* [Exercise goal]
Return exactly the listing's lines, from its first line to the line holding "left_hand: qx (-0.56", ends included.

* [Given data]
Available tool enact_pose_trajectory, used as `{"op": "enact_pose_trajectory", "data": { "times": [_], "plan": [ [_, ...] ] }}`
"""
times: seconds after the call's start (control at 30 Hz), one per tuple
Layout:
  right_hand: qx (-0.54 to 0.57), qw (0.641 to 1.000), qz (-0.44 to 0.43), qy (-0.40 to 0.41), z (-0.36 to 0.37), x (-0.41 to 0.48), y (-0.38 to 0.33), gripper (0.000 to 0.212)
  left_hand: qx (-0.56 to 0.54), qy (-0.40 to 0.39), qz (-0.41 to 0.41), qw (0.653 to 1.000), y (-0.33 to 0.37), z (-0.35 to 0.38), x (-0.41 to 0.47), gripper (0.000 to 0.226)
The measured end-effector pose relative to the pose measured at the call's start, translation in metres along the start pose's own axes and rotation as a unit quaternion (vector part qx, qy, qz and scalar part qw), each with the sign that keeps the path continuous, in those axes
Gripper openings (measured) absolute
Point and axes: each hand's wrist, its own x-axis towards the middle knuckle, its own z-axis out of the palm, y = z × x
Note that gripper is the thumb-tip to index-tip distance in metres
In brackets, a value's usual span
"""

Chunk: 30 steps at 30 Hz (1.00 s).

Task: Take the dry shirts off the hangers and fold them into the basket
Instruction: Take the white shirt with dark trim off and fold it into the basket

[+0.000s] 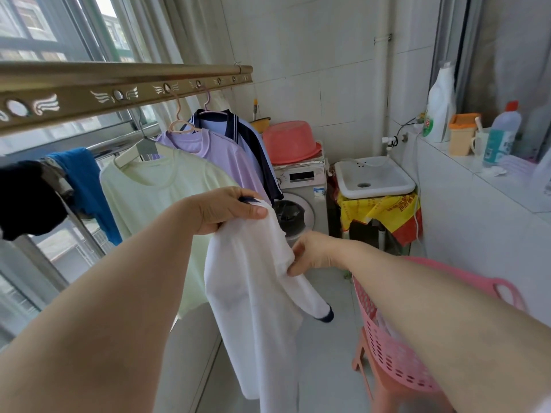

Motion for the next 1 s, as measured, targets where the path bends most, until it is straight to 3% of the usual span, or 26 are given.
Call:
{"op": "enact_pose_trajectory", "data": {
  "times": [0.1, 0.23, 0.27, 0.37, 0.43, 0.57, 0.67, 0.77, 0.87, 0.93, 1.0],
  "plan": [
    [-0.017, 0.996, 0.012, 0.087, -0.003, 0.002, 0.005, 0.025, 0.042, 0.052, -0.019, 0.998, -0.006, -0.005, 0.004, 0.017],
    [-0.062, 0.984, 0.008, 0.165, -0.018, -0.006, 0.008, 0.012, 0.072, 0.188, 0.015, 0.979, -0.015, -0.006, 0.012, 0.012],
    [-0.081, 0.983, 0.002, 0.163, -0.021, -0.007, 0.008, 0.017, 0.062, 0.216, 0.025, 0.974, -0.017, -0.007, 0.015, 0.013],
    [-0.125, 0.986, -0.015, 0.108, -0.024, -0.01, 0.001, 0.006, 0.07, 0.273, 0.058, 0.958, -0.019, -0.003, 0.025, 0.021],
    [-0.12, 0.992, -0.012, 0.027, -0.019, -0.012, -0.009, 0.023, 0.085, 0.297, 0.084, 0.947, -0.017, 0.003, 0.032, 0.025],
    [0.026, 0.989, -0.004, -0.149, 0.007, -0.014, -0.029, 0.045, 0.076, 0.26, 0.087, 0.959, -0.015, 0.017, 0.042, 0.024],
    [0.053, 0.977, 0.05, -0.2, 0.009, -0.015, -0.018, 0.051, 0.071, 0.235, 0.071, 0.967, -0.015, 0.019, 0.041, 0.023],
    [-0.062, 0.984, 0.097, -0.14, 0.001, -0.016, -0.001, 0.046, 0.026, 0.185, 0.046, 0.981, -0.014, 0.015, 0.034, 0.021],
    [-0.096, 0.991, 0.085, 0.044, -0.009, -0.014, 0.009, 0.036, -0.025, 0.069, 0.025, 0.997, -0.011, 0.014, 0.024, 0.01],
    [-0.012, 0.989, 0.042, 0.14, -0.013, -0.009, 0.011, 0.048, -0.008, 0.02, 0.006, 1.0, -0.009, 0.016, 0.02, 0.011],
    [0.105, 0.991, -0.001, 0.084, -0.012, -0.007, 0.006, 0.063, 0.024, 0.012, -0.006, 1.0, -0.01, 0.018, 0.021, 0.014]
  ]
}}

* [Response box]
Available tool enact_pose_trajectory, used as `{"op": "enact_pose_trajectory", "data": { "times": [_], "plan": [ [_, ...] ] }}`
"""
times: seconds after the call's start (control at 30 Hz), one per tuple
Layout:
  right_hand: qx (-0.54 to 0.57), qw (0.641 to 1.000), qz (-0.44 to 0.43), qy (-0.40 to 0.41), z (-0.36 to 0.37), x (-0.41 to 0.48), y (-0.38 to 0.33), gripper (0.000 to 0.212)
  left_hand: qx (-0.56 to 0.54), qy (-0.40 to 0.39), qz (-0.41 to 0.41), qw (0.653 to 1.000), y (-0.33 to 0.37), z (-0.35 to 0.38), x (-0.41 to 0.47), gripper (0.000 to 0.226)

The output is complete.